An octreotide scan is a type of SPECT scintigraphy used to find carcinoid, pancreatic neuroendocrine tumors, and to localize sarcoidosis. It is also called somatostatin receptor scintigraphy (SRS). Octreotide, a drug similar to somatostatin, is radiolabeled with indium-111, and is injected into a vein and travels through the bloodstream. The radioactive octreotide attaches to tumor cells that have receptors for somatostatin (i.e. gastrinoma, glucagonoma, etc.). A gamma camera detects the radioactive octreotide, and makes pictures showing where the tumor cells are in the body, typically by a SPECT technique. A technetium-99m based radiopharmaceutical kit is also available.

Octreotide scanning is reported to have a sensitivity between 75% and 100% for detecting pancreatic neuroendocrine tumors.
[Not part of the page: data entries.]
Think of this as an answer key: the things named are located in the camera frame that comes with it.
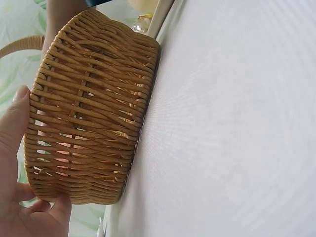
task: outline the hand
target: hand
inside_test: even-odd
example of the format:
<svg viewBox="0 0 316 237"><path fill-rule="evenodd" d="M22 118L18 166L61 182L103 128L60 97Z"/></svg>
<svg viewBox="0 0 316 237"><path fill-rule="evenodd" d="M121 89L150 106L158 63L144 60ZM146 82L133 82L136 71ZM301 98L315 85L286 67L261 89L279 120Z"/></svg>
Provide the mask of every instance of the hand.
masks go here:
<svg viewBox="0 0 316 237"><path fill-rule="evenodd" d="M29 208L19 204L35 197L28 184L16 182L16 154L28 125L29 96L29 89L21 87L0 119L0 236L67 237L71 214L67 196L60 196L51 209L42 200Z"/></svg>

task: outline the wicker basket
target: wicker basket
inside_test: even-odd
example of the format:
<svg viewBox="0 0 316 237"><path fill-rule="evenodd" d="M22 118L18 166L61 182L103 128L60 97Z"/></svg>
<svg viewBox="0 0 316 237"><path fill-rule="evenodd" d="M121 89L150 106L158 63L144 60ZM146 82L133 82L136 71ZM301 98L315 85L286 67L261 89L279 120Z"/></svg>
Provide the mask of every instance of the wicker basket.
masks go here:
<svg viewBox="0 0 316 237"><path fill-rule="evenodd" d="M159 44L96 10L56 36L30 96L25 166L37 197L118 201L153 87Z"/></svg>

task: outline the patterned fabric
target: patterned fabric
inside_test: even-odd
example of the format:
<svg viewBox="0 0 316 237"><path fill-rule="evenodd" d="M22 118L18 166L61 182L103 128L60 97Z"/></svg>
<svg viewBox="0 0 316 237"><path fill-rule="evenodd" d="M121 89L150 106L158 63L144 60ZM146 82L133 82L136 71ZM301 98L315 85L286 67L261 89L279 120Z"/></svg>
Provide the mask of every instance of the patterned fabric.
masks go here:
<svg viewBox="0 0 316 237"><path fill-rule="evenodd" d="M127 0L115 0L100 6L112 19L131 25L138 12ZM30 35L44 35L46 31L46 0L0 1L0 47ZM17 88L23 84L32 87L40 66L41 52L26 50L8 55L0 60L0 115L10 105ZM23 147L18 152L19 182L27 182L23 165ZM22 203L29 206L34 200ZM95 237L99 219L103 218L105 206L75 205L70 221L70 237Z"/></svg>

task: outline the rattan strand
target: rattan strand
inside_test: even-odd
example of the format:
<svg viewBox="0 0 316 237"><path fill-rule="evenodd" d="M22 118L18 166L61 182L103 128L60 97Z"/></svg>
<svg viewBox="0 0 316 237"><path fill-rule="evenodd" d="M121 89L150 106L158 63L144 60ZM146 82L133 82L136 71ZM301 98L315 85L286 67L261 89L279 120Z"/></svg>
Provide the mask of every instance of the rattan strand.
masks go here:
<svg viewBox="0 0 316 237"><path fill-rule="evenodd" d="M0 49L0 58L20 50L37 49L42 50L45 36L28 36L18 39Z"/></svg>
<svg viewBox="0 0 316 237"><path fill-rule="evenodd" d="M46 53L30 96L25 166L35 194L113 204L153 86L159 44L96 10L73 18Z"/></svg>

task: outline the yellow object
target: yellow object
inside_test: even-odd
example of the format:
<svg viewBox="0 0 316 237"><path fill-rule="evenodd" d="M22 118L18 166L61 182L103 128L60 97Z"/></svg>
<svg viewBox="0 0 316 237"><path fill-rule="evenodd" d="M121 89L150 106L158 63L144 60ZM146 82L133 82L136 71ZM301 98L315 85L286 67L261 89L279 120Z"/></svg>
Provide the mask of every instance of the yellow object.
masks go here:
<svg viewBox="0 0 316 237"><path fill-rule="evenodd" d="M159 0L128 0L129 3L138 11L153 14Z"/></svg>
Instead of gamma-emitting 111In, certain octreotide derivatives such as edotreotide (DOTATOC) or DOTATATE are able to be linked by chelation to positron-emitting isotopes such as gallium-68 and copper-64 which in turn can be evaluated with more precise (compared with SPECT) scanning techniques such as PET-CT. Thus, the octreotide scan is now being replaced in most centers with gallium-68 DOTATATE and copper-64 DOTATATE scans. Somatostatin receptor imaging can now be performed with positron emission tomography (PET) which offers higher resolution and more rapid imaging.

Indications
An octreotide scan may be used to locate suspected primary neuroendocrine tumours (NET) or for follow-up or staging after treatment.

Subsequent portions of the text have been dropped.